Segment Open

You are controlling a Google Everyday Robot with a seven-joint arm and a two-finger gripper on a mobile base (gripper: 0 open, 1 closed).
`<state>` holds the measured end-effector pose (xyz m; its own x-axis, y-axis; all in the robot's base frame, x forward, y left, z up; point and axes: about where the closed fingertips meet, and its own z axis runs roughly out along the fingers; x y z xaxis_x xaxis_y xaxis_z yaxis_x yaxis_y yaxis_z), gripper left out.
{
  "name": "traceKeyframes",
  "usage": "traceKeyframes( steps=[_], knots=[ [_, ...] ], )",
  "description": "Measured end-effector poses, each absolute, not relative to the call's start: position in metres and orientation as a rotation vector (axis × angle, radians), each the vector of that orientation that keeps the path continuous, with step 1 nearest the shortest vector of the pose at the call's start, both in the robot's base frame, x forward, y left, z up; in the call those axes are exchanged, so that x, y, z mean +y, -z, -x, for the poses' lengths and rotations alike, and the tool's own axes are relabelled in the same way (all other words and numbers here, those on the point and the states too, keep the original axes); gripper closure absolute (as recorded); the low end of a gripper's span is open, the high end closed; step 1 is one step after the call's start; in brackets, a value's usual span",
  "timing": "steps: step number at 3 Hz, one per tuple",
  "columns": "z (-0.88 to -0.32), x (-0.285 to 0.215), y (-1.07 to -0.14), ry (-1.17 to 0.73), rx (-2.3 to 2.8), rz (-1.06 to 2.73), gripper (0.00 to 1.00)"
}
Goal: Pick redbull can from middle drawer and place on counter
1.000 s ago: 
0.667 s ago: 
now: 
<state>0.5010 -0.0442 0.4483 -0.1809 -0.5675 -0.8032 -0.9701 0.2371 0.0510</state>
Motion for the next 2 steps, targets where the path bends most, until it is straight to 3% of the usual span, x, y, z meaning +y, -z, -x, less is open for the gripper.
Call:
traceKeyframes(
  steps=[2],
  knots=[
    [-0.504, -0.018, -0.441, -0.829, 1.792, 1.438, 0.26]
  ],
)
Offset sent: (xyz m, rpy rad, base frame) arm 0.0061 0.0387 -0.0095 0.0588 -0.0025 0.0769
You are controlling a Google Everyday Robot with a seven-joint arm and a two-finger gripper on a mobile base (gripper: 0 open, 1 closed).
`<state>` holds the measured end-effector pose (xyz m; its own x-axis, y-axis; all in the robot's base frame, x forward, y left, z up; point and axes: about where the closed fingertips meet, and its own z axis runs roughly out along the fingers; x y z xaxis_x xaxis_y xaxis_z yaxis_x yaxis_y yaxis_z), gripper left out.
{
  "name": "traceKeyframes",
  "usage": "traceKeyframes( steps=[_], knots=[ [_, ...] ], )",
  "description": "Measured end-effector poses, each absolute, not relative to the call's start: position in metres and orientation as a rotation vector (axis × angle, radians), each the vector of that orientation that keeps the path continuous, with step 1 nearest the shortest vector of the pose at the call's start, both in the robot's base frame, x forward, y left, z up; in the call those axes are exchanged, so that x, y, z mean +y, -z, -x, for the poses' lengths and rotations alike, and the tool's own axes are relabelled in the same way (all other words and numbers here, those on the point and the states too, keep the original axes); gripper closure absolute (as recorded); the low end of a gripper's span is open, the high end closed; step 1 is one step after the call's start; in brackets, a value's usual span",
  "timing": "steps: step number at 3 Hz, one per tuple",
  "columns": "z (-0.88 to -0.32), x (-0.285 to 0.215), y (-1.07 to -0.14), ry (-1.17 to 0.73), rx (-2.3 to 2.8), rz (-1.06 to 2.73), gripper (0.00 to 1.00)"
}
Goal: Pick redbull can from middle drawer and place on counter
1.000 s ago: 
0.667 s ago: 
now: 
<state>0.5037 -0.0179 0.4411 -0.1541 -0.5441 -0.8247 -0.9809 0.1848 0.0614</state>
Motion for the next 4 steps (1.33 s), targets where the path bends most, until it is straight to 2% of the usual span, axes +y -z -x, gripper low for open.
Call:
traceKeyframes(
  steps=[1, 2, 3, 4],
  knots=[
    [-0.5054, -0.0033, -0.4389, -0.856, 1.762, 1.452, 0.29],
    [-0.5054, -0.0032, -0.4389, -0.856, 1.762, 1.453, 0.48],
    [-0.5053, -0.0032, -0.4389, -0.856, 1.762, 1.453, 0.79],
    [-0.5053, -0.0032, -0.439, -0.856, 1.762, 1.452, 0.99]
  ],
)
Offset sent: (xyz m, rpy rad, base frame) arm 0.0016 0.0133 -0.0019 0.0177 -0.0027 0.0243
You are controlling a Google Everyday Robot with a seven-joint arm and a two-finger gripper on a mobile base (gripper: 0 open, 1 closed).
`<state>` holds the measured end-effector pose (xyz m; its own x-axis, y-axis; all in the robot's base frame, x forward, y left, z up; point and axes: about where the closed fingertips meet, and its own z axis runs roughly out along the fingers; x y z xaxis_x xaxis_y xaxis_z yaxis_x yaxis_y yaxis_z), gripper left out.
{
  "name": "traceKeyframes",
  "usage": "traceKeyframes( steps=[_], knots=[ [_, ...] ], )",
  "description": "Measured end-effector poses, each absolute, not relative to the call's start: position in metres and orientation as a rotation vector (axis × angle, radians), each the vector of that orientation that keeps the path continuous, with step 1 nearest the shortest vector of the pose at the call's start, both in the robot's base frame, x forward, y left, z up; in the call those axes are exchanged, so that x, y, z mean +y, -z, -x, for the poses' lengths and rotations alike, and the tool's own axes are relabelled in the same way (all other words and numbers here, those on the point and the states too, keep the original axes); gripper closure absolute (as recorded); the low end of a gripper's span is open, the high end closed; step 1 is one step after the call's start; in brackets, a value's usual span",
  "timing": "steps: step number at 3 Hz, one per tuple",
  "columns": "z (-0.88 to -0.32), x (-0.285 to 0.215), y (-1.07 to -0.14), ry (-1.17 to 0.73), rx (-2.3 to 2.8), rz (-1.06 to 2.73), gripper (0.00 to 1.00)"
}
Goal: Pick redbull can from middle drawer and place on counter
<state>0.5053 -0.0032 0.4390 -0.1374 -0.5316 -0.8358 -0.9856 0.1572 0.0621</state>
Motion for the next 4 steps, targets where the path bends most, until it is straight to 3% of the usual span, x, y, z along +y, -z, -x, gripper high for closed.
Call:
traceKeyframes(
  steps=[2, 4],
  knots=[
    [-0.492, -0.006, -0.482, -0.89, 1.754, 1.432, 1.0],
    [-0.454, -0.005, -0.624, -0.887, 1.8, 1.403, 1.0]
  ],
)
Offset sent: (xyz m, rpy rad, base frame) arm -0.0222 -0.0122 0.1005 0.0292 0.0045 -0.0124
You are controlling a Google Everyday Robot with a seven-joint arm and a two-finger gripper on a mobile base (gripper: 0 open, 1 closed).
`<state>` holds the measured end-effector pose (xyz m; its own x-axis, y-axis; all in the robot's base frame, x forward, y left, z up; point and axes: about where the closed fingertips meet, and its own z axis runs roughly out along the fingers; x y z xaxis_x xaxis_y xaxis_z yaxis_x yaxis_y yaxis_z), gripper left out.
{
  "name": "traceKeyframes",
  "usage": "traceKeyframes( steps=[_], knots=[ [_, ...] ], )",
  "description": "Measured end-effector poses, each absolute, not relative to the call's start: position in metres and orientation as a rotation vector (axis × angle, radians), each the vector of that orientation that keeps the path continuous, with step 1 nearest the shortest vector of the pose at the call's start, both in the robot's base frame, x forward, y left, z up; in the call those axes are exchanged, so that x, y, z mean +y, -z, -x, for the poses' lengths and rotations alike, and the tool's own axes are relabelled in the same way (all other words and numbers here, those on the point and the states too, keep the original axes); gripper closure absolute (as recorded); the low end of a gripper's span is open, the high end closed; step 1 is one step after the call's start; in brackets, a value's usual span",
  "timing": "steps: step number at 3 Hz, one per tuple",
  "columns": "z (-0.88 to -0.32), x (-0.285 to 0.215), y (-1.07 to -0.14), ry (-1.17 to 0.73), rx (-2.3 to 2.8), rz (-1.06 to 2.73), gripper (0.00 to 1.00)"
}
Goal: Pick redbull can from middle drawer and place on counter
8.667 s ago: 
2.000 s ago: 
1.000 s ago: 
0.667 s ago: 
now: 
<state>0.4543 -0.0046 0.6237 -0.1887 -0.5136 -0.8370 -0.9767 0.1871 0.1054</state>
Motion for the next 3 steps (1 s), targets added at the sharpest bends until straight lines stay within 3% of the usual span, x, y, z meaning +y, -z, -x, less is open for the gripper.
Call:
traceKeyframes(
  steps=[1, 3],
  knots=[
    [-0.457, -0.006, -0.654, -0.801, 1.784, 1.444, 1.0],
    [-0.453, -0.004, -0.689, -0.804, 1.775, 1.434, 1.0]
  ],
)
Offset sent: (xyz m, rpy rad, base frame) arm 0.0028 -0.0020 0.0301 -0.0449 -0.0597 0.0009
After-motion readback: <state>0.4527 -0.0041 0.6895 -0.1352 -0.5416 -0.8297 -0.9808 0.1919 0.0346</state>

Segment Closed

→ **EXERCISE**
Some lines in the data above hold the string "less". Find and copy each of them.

→ **WRITTEN RESPONSE**
Motion for the next 2 steps, targets where the path bends most, until it is straight to 3% of the usual span, x, y, z meaning +y, -z, -x, less is open for the gripper.
Motion for the next 3 steps (1 s), targets added at the sharpest bends until straight lines stay within 3% of the usual span, x, y, z meaning +y, -z, -x, less is open for the gripper.

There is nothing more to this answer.